- **TASK STATEMENT**: The required output is the stretch from the line containing "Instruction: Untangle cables" through the line containing "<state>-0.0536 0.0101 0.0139" in the records below, unaltered and with no pictures.

[Extracted records]
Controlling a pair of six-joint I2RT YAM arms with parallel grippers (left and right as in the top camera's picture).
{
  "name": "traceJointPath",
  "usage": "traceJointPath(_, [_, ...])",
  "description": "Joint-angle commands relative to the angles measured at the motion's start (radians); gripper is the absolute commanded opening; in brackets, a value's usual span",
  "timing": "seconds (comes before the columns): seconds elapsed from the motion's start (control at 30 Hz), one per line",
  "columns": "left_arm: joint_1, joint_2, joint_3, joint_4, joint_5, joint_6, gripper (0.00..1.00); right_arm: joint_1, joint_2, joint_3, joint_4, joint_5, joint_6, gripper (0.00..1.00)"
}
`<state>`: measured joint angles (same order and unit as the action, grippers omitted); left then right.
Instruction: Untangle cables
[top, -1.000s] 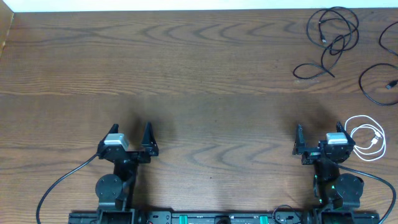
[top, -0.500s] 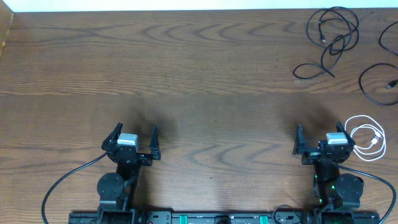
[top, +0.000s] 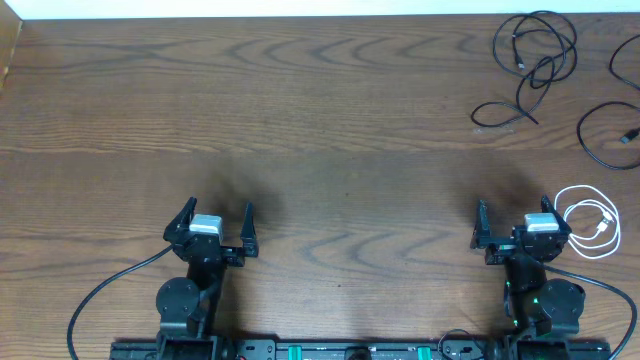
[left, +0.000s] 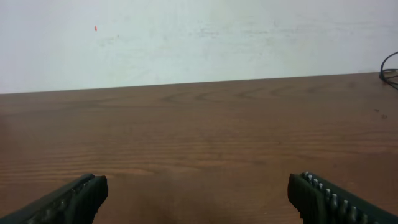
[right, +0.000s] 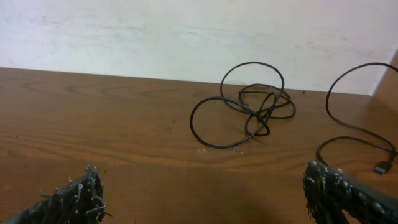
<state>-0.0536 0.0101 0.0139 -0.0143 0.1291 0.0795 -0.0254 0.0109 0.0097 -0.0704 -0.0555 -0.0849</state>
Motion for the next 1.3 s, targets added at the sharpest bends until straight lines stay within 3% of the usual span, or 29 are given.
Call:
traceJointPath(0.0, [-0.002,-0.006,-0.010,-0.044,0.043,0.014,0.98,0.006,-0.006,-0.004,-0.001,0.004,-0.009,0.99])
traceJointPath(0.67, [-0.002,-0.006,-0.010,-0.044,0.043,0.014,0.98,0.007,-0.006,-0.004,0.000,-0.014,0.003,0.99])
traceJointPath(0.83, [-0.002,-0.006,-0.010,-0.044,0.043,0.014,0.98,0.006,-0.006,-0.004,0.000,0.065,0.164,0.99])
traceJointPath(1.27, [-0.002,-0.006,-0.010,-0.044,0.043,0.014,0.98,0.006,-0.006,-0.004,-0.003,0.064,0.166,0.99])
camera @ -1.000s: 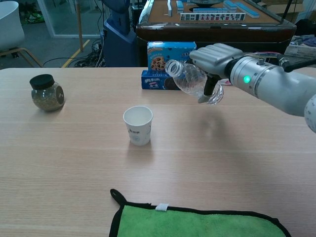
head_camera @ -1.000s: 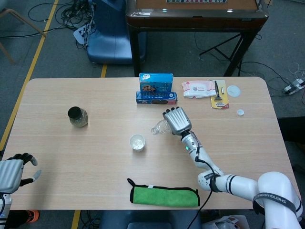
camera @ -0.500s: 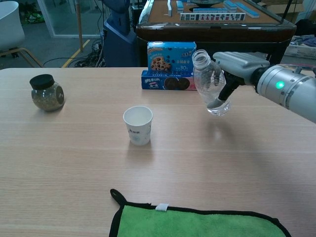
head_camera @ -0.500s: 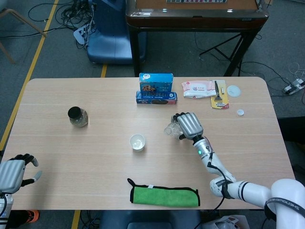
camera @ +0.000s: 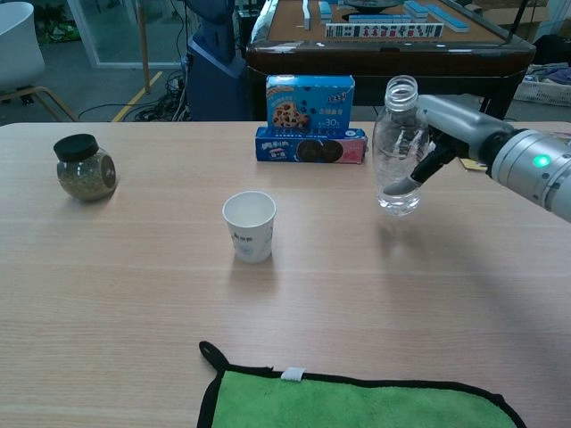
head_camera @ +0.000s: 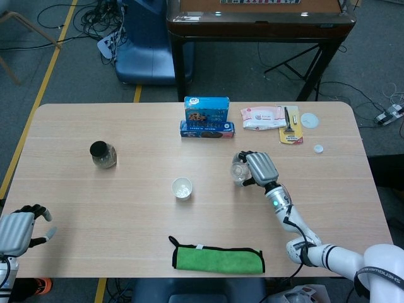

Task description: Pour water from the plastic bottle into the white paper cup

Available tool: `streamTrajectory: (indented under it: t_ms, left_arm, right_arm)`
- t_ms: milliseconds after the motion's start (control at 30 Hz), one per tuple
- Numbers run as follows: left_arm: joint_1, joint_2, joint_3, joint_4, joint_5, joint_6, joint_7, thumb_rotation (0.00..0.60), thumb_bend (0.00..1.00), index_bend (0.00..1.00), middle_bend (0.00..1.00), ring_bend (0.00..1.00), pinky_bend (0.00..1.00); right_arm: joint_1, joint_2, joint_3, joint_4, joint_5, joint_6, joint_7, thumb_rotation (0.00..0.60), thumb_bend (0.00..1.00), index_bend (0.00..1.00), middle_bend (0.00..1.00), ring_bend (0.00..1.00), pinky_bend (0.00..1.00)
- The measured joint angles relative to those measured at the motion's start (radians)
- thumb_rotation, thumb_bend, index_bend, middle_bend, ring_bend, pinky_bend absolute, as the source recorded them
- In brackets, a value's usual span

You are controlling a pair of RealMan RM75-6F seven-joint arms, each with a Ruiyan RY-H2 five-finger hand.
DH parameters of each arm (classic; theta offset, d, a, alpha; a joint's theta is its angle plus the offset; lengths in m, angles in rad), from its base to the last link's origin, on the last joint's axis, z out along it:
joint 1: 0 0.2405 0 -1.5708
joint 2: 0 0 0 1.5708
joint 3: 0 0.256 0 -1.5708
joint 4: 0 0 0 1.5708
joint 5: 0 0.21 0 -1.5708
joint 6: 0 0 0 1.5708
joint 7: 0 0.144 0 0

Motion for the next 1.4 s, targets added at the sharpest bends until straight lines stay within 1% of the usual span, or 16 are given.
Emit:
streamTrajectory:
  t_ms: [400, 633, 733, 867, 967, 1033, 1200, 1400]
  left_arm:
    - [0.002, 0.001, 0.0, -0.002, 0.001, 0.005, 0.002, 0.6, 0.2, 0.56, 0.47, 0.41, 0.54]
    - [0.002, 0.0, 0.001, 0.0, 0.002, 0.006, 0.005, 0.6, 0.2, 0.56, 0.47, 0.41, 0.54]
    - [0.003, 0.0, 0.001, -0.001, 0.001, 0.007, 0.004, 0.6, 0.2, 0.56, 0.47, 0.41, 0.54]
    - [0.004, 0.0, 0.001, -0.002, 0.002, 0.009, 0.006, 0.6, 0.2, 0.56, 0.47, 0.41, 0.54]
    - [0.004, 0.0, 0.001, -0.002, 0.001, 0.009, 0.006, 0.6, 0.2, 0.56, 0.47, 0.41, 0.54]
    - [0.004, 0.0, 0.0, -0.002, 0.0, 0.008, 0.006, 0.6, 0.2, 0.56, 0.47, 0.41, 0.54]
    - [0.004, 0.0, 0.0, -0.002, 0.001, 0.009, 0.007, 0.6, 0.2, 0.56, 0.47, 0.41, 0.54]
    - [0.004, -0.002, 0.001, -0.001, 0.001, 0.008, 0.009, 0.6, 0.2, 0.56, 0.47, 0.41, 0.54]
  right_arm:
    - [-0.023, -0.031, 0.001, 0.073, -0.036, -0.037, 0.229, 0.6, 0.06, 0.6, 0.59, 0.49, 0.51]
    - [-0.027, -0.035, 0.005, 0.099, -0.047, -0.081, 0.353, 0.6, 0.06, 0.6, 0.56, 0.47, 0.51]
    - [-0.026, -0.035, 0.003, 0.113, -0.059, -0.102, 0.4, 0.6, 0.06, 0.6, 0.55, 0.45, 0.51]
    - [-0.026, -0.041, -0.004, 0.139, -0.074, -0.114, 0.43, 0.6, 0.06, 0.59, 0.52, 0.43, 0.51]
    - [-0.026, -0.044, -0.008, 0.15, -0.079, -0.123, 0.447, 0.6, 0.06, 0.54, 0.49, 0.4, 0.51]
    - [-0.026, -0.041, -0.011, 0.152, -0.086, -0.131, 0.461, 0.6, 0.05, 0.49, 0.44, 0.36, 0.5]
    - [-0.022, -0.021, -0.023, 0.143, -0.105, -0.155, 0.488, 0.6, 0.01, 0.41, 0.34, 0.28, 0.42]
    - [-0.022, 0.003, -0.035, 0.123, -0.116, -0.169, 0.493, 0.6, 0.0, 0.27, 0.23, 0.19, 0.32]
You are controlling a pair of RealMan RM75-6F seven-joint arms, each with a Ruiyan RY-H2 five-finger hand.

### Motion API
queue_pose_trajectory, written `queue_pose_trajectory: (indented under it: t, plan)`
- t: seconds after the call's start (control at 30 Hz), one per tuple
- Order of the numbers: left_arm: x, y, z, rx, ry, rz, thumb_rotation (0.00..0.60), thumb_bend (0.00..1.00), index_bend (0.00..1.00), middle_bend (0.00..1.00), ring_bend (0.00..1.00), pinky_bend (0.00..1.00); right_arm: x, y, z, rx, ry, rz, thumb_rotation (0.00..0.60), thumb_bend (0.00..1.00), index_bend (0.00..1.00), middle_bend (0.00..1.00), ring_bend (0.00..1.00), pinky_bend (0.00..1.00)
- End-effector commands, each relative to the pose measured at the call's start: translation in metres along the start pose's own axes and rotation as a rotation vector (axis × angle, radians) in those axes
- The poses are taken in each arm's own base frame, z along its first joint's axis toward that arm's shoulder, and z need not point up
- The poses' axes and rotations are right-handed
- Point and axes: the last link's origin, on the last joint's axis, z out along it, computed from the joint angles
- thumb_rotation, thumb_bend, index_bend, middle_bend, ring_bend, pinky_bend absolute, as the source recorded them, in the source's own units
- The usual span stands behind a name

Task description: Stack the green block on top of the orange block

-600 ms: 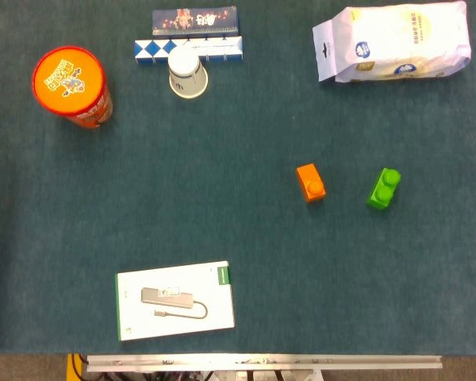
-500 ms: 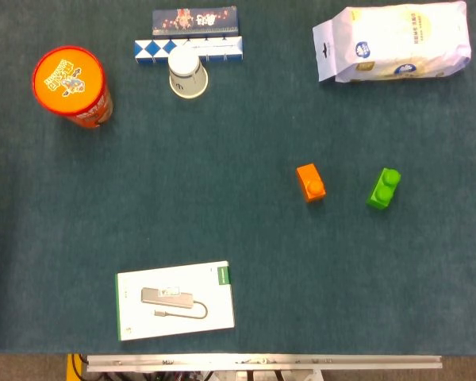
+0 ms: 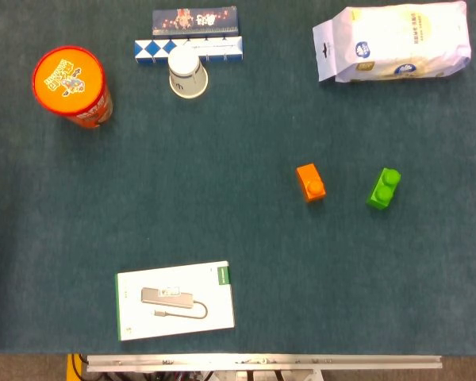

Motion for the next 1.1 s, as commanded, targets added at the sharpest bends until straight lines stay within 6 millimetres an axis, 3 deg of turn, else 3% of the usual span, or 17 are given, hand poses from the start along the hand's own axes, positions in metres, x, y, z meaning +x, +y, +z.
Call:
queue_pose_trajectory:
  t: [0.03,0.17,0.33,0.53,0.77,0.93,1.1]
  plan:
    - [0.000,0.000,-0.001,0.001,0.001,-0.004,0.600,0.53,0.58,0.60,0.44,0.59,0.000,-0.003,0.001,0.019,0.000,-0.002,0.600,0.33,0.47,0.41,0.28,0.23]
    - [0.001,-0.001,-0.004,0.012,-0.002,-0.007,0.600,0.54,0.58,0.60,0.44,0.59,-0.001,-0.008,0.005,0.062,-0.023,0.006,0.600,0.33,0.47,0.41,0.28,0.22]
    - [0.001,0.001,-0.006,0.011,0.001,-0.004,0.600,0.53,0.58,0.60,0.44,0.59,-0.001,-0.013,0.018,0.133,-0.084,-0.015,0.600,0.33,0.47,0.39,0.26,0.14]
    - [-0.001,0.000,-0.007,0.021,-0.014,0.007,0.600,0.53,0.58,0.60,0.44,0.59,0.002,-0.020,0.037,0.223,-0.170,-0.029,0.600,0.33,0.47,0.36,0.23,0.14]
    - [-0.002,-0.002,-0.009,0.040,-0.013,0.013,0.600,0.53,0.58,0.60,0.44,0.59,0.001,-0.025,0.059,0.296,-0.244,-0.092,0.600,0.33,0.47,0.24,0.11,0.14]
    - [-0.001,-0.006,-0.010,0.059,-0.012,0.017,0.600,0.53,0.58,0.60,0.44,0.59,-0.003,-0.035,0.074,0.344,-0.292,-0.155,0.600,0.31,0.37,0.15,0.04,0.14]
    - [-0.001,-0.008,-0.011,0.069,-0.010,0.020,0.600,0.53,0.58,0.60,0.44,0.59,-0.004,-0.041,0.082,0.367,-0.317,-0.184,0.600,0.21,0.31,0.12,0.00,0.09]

- **SOLUTION FOR THIS TASK**:
Instruction: Untangle cables
[top, -1.000s] 
[top, -0.500s] 
[top, +0.000s] 
[left, +0.000s] 
[right, +0.000s] 
<state>-0.0536 0.0101 0.0139 -0.0143 0.1291 0.0795 -0.0254 0.0109 0.0097 -0.0704 -0.0555 -0.0849</state>

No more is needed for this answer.